Problem details.
Look through the lines below, find those with the word "start", and copy them.

[[ Listed records open ]]

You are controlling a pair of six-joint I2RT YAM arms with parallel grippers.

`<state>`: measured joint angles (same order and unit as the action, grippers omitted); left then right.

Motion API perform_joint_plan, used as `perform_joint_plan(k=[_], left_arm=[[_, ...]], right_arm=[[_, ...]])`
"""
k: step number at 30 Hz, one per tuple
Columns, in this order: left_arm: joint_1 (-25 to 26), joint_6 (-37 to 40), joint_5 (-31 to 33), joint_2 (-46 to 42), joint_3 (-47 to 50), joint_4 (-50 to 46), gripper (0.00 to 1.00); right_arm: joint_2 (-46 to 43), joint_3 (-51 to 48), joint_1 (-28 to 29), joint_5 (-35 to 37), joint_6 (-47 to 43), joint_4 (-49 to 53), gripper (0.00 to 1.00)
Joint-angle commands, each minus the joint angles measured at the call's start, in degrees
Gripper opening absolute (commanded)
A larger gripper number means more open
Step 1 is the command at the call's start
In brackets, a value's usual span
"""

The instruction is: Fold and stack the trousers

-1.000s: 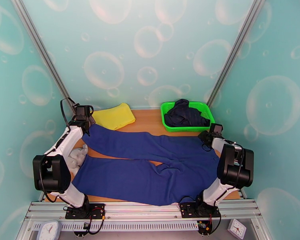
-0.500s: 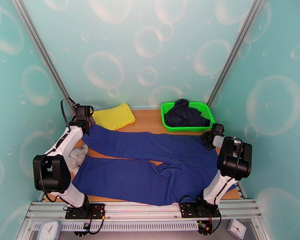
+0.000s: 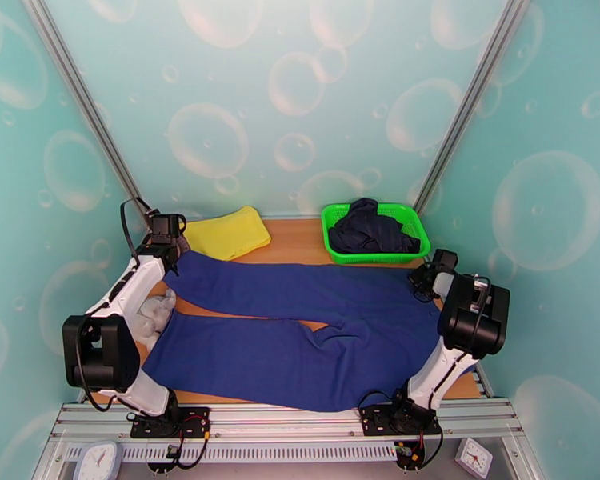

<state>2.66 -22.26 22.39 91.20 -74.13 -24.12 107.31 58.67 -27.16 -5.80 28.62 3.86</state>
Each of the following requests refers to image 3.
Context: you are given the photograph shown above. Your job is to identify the folded yellow trousers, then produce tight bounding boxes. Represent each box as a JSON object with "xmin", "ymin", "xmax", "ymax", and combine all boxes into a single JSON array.
[{"xmin": 183, "ymin": 205, "xmax": 272, "ymax": 262}]

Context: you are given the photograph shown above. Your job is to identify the dark navy trousers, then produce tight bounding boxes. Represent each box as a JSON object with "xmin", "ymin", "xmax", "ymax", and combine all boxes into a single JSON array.
[{"xmin": 328, "ymin": 197, "xmax": 422, "ymax": 254}]

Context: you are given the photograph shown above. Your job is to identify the green plastic basket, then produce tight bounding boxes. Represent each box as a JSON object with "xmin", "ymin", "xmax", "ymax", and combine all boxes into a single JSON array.
[{"xmin": 321, "ymin": 203, "xmax": 433, "ymax": 266}]

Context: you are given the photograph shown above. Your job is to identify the blue trousers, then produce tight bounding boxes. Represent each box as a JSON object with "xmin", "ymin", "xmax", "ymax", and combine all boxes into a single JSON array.
[{"xmin": 142, "ymin": 250, "xmax": 476, "ymax": 414}]

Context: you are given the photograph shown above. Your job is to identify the square white clock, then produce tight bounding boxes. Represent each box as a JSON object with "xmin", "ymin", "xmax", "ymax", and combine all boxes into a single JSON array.
[{"xmin": 454, "ymin": 437, "xmax": 494, "ymax": 480}]

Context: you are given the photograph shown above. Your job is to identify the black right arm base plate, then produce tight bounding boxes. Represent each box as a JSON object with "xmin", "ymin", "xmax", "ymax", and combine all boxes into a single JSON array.
[{"xmin": 358, "ymin": 401, "xmax": 441, "ymax": 437}]

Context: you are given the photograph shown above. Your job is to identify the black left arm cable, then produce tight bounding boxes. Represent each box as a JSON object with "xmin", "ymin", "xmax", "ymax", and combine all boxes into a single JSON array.
[{"xmin": 119, "ymin": 197, "xmax": 156, "ymax": 272}]

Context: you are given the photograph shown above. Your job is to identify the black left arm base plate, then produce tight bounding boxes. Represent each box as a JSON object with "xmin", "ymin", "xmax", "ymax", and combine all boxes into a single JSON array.
[{"xmin": 130, "ymin": 406, "xmax": 212, "ymax": 440}]

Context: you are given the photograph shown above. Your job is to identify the round white clock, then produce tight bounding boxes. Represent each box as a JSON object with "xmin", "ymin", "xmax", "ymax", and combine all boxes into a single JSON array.
[{"xmin": 73, "ymin": 441, "xmax": 123, "ymax": 480}]

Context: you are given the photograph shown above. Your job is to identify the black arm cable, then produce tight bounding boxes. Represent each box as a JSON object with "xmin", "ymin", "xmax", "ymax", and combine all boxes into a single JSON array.
[
  {"xmin": 119, "ymin": 197, "xmax": 156, "ymax": 272},
  {"xmin": 472, "ymin": 275, "xmax": 494, "ymax": 320}
]

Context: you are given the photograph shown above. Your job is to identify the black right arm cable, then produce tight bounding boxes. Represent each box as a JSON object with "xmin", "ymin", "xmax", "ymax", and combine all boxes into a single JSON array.
[{"xmin": 472, "ymin": 275, "xmax": 494, "ymax": 320}]

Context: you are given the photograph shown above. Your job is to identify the white slotted cable duct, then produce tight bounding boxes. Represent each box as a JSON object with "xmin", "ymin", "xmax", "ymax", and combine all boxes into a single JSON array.
[{"xmin": 62, "ymin": 441, "xmax": 398, "ymax": 465}]

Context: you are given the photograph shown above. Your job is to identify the red and black power wires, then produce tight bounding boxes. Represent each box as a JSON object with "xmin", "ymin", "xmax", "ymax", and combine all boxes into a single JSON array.
[
  {"xmin": 165, "ymin": 415, "xmax": 214, "ymax": 470},
  {"xmin": 392, "ymin": 426, "xmax": 438, "ymax": 470}
]

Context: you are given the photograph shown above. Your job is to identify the aluminium corner post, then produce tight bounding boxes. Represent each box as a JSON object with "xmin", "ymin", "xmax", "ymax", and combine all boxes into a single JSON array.
[
  {"xmin": 19, "ymin": 0, "xmax": 155, "ymax": 227},
  {"xmin": 412, "ymin": 0, "xmax": 536, "ymax": 217}
]

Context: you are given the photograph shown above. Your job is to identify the white plush toy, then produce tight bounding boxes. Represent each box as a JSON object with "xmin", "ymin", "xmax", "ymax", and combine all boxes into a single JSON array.
[{"xmin": 134, "ymin": 288, "xmax": 177, "ymax": 352}]

[[ Listed records closed ]]

Result.
Joint-angle commands, each minus the joint angles measured at the call's start, in degrees
Step 1 is the command at the call's start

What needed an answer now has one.